I observe among your items that you make mention of the patriotism and energy of the ladies of Southern States in coming forward to relieve the necessities and ameliorate the condition of our brave defenders, and express a hope that the Virginia ladies will follow their example.
While awarding them all the credit they so richly deserve, I do not think Virginia has been or will be, behind her sister States in patriotic efforts.
Her daughters as well as sons have responded promptly, courageously and earnestly to the call made upon them, and their amor patria is burning as brightly on the altars of their hearts as the flame ever burned in the bosoms of their mothers in the times of the Revolution; and if there were not so many brave and gallant sons to defend the Old Dominion her daughters would form a regiment to aid in driving back our dastardly Northern foe.

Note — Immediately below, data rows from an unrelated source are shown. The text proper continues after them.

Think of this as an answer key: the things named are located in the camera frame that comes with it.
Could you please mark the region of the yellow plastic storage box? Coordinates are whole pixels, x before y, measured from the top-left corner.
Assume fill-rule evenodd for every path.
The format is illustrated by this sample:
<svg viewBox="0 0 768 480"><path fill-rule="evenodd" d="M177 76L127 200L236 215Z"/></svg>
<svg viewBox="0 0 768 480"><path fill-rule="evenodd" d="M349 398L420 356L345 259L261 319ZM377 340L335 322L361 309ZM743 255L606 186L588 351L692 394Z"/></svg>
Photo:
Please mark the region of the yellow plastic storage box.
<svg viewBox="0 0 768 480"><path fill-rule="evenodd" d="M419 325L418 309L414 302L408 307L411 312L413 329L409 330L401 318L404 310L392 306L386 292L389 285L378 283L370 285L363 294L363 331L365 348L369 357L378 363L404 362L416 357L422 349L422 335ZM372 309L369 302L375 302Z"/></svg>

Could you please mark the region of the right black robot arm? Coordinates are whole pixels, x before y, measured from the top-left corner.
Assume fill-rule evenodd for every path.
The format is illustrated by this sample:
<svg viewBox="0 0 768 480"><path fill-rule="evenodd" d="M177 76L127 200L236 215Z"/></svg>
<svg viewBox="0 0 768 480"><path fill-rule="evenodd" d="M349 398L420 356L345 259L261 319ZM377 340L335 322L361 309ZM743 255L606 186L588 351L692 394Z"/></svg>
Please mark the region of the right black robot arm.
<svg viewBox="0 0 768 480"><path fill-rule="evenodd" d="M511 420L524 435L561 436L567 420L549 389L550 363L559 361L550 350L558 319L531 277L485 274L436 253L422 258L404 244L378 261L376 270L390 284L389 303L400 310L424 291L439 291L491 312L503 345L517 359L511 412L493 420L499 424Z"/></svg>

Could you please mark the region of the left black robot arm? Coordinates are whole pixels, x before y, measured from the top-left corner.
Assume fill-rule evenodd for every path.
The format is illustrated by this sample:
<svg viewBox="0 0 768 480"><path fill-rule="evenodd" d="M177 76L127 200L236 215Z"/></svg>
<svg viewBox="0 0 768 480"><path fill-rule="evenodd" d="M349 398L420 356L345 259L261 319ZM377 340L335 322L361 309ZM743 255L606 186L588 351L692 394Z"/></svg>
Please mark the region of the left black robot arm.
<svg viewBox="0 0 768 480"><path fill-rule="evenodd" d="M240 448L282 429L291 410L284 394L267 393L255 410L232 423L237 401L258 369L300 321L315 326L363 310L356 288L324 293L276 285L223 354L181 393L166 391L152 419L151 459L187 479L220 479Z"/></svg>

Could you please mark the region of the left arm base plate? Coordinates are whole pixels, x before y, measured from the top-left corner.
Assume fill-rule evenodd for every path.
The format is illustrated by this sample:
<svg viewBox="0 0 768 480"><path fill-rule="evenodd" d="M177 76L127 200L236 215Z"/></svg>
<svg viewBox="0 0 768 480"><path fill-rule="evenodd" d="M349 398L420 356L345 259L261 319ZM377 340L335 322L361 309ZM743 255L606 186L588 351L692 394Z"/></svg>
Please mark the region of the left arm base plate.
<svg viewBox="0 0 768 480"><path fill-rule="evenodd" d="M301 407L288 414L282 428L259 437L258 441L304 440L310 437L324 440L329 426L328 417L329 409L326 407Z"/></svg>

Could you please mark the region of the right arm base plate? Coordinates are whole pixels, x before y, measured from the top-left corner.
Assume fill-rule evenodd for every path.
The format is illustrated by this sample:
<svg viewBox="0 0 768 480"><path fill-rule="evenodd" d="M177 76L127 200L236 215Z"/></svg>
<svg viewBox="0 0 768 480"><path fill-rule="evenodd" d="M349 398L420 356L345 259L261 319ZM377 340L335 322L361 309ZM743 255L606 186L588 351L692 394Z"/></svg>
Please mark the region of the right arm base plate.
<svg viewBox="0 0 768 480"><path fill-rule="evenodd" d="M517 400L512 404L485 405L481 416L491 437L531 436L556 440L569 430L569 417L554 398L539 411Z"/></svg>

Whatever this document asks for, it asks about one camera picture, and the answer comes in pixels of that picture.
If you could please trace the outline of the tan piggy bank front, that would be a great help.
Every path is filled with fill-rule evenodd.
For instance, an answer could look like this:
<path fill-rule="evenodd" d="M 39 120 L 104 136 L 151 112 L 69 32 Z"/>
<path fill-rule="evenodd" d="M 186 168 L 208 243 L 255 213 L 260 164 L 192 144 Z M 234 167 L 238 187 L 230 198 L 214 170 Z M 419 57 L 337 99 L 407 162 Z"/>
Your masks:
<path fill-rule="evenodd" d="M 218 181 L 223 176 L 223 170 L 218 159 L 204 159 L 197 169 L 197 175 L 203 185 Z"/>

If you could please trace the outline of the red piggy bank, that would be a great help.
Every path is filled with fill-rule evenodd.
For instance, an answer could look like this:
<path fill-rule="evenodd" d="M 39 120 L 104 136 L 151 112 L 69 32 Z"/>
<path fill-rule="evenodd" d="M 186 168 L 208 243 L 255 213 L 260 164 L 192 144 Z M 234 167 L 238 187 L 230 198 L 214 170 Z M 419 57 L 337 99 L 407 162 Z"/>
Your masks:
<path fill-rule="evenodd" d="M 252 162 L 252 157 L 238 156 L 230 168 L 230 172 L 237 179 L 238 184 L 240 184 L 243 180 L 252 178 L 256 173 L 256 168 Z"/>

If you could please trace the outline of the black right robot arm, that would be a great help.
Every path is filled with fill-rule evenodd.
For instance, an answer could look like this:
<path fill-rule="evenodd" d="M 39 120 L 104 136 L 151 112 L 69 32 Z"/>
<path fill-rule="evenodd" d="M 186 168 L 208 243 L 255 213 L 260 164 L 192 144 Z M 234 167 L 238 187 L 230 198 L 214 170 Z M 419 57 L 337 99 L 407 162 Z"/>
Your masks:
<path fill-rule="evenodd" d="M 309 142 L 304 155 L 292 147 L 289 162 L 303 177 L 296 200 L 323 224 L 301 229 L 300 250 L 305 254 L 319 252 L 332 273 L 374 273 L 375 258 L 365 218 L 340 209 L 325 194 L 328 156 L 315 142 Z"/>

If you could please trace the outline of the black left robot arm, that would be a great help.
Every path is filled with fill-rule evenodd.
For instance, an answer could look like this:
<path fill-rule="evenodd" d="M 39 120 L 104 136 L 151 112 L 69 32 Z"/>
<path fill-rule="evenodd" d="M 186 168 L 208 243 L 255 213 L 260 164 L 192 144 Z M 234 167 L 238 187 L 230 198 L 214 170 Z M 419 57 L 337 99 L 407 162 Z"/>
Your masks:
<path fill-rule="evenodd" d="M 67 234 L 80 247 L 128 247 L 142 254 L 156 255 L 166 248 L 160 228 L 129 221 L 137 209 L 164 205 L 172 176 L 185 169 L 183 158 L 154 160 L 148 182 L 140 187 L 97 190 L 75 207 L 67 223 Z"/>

As it should be, woman is not taken from her sphere, and the gentle offices of tenderness and mercy are left for her to perform; and when ‘"weighed in the balance, she will not be found wanting"’
Woman's nature and woman's willingness has been fully tested and proven, in the little inland town of Middleburg.

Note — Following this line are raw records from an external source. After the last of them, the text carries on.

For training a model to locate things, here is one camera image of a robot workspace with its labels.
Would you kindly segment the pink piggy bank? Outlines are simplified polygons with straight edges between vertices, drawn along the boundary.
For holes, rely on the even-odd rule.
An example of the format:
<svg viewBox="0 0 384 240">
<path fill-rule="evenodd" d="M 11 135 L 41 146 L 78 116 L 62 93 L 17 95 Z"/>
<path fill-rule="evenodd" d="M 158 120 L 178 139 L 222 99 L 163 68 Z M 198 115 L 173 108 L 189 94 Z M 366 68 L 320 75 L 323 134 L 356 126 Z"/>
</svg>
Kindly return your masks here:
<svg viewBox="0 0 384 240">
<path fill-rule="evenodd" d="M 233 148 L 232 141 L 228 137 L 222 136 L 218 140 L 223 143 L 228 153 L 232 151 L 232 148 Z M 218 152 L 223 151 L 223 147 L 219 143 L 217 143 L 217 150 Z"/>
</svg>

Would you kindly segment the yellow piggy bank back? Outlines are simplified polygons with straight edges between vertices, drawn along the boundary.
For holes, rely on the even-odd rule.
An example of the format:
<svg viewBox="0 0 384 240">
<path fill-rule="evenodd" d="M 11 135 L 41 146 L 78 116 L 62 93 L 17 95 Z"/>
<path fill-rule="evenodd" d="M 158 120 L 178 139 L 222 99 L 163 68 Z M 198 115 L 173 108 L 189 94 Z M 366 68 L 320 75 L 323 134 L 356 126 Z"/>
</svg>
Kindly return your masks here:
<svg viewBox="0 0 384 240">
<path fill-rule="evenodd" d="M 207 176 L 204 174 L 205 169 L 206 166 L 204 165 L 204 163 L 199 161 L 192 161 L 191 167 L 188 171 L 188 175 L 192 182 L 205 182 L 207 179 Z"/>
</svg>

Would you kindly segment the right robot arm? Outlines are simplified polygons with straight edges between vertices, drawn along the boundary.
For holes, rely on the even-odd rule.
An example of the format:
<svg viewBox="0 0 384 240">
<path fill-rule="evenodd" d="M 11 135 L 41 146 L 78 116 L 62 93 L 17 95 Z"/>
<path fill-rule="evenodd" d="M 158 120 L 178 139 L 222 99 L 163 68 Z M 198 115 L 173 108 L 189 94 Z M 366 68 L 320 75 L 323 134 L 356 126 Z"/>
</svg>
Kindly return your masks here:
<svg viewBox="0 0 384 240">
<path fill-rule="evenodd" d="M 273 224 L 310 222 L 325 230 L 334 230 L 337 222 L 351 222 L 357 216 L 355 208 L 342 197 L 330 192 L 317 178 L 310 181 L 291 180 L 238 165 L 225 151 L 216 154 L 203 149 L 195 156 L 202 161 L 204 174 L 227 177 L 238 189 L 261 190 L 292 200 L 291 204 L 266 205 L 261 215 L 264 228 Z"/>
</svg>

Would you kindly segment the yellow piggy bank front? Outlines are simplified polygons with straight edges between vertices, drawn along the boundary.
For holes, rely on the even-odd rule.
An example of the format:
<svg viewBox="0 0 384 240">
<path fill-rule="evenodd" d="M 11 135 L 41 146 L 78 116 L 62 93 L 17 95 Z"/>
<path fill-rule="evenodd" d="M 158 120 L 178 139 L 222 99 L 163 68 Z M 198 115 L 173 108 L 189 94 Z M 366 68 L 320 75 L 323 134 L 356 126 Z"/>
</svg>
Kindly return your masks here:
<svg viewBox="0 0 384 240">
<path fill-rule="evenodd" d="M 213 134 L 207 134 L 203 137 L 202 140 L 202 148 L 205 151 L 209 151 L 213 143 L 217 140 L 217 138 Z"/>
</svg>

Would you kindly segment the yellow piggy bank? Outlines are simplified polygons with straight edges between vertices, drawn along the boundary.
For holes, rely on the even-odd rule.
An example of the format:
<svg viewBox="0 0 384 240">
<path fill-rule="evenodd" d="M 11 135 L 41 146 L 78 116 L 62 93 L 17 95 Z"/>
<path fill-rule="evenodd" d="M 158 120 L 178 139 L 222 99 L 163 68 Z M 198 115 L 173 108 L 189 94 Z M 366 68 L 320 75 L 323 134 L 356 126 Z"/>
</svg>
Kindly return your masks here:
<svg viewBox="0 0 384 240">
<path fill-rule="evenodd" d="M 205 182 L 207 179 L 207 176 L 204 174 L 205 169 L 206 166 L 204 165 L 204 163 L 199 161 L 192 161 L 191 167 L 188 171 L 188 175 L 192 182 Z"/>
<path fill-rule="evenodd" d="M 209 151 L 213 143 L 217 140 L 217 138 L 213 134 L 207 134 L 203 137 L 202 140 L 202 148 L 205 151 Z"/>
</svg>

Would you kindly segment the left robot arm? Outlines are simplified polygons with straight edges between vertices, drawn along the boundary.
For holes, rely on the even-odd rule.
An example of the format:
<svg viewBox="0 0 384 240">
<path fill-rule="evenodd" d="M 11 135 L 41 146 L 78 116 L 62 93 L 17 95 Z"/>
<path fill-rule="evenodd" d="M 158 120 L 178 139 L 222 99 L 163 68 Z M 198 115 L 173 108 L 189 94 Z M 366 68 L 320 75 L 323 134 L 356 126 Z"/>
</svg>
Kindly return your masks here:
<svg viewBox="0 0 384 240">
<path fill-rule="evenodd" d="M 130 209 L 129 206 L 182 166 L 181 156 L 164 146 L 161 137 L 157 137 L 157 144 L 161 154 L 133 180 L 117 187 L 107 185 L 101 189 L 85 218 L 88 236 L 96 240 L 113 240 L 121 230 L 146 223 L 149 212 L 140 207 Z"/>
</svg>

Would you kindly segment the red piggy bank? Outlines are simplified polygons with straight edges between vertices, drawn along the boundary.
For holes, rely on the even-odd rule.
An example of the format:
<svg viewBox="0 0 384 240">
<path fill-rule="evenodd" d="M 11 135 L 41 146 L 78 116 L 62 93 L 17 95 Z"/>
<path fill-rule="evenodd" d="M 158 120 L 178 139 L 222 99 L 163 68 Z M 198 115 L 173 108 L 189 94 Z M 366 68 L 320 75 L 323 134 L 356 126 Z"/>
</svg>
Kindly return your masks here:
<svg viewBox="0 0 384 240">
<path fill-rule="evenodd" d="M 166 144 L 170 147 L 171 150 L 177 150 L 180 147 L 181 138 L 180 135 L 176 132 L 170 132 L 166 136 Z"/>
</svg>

A call being made to organize a company of nurses, the ladies responded to it with alacrity, and eleven offered to leave their families when called upon to devote themselves to the alleviation of the sufferings of their brave defenders.
Since I have been here wagon load after wagon load of provisions and necessaries have been sent to the sick at different stations, gotten up with energy and dispatch by the ladies of the place, and a committee has been formed to send weekly to the hospital to be established at Fairfax Court- House, provisions and any other requirement for the sick or wounded.
This is not spoken of in a spirit of boastfulness, but in justice to those who have so nobly sacrificed their comforts to the wants off others, and that it may stimulate others to do as they have done. Justice.